**Task statement:** Could you give back the whole listing exactly as written?
*** Data block ***
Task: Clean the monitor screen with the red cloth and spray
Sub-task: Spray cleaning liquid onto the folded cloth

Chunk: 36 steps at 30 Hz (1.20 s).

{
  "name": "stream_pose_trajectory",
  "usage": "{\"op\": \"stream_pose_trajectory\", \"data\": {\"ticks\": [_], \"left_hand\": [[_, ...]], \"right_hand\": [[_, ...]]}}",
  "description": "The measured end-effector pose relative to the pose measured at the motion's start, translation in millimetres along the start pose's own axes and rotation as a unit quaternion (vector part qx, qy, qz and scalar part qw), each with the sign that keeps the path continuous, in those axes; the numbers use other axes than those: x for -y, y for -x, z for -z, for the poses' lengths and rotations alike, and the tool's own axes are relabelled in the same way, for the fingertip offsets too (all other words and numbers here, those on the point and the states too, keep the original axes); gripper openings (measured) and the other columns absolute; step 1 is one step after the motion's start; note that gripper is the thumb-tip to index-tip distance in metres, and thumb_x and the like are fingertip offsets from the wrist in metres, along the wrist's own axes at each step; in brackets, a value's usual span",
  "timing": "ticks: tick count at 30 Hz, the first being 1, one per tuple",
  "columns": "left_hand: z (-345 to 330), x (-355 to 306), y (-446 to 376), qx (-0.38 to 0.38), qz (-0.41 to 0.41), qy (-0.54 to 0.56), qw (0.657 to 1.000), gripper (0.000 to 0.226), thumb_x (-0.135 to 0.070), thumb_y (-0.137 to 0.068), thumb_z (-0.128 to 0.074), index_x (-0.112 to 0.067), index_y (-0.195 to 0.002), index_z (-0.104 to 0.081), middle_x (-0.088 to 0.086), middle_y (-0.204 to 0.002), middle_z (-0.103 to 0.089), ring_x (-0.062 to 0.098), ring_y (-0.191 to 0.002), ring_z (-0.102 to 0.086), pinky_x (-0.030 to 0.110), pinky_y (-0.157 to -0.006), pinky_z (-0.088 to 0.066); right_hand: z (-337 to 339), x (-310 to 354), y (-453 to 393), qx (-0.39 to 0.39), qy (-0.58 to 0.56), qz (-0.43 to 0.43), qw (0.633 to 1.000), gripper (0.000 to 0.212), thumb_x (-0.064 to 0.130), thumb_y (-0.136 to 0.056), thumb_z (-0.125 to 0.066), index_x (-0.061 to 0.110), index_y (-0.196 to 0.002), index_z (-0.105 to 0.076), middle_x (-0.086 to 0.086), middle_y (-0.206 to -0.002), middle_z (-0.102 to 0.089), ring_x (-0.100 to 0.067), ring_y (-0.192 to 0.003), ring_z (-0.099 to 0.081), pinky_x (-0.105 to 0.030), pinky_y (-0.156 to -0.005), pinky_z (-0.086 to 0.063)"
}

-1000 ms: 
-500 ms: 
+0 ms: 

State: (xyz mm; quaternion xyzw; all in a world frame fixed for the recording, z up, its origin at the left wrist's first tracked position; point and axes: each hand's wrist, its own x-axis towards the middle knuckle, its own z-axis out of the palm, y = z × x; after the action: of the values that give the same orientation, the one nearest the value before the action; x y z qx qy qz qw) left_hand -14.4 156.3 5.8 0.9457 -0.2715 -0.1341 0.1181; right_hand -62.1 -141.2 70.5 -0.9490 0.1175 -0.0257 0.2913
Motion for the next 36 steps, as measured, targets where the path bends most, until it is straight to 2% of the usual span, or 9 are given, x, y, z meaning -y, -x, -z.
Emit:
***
**Worked solution:**
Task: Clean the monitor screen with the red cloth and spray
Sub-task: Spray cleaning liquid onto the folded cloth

Chunk: 36 steps at 30 Hz (1.20 s).

{
  "name": "stream_pose_trajectory",
  "usage": "{\"op\": \"stream_pose_trajectory\", \"data\": {\"ticks\": [_], \"left_hand\": [[_, ...]], \"right_hand\": [[_, ...]]}}",
  "description": "The measured end-effector pose relative to the pose measured at the motion's start, translation in millimetres along the start pose's own axes and rotation as a unit quaternion (vector part qx, qy, qz and scalar part qw), each with the sign that keeps the path continuous, in those axes; the numbers use other axes than those: x for -y, y for -x, z for -z, for the poses' lengths and rotations alike, and the tool's own axes are relabelled in the same way, for the fingertip offsets too (all other words and numbers here, those on the point and the states too, keep the original axes); gripper openings (measured) and the other columns absolute; step 1 is one step after the motion's start; note that gripper is the thumb-tip to index-tip distance in metres, and thumb_x and the like are fingertip offsets from the wrist in metres, along the wrist's own axes at each step; in brackets, a value's usual span",
  "timing": "ticks: tick count at 30 Hz, the first being 1, one per tuple",
  "columns": "left_hand: z (-345 to 330), x (-355 to 306), y (-446 to 376), qx (-0.38 to 0.38), qz (-0.41 to 0.41), qy (-0.54 to 0.56), qw (0.657 to 1.000), gripper (0.000 to 0.226), thumb_x (-0.135 to 0.070), thumb_y (-0.137 to 0.068), thumb_z (-0.128 to 0.074), index_x (-0.112 to 0.067), index_y (-0.195 to 0.002), index_z (-0.104 to 0.081), middle_x (-0.088 to 0.086), middle_y (-0.204 to 0.002), middle_z (-0.103 to 0.089), ring_x (-0.062 to 0.098), ring_y (-0.191 to 0.002), ring_z (-0.102 to 0.086), pinky_x (-0.030 to 0.110), pinky_y (-0.157 to -0.006), pinky_z (-0.088 to 0.066); right_hand: z (-337 to 339), x (-310 to 354), y (-453 to 393), qx (-0.39 to 0.39), qy (-0.58 to 0.56), qz (-0.43 to 0.43), qw (0.633 to 1.000), gripper (0.000 to 0.212), thumb_x (-0.064 to 0.130), thumb_y (-0.136 to 0.056), thumb_z (-0.125 to 0.066), index_x (-0.061 to 0.110), index_y (-0.196 to 0.002), index_z (-0.105 to 0.076), middle_x (-0.086 to 0.086), middle_y (-0.206 to -0.002), middle_z (-0.102 to 0.089), ring_x (-0.100 to 0.067), ring_y (-0.192 to 0.003), ring_z (-0.099 to 0.081), pinky_x (-0.105 to 0.030), pinky_y (-0.156 to -0.005), pinky_z (-0.086 to 0.063)"
}

-1000 ms: 
-500 ms: 
+0 ms: 

State: (xyz mm; quaternion xyzw; all in a world frame fixed for the recording, z up, its origin at the left wrist's first tracked position; point and axes: each hand's wrist, its own x-axis towards the middle knuckle, its own z-axis out of the palm, y = z × x; after the action: of the values that give the same orientation, the one nearest the value before the action; x y z qx qy qz qw) left_hand -14.4 156.3 5.8 0.9457 -0.2715 -0.1341 0.1181; right_hand -62.1 -141.2 70.5 -0.9490 0.1175 -0.0257 0.2913
Motion for the next 36 steps, as measured, targets where the path bends most, until it is straight to 2% of the usual span, or 9 are given, x, y, z meaning -y, -x, -z.
Emit:

The answer requires no additions.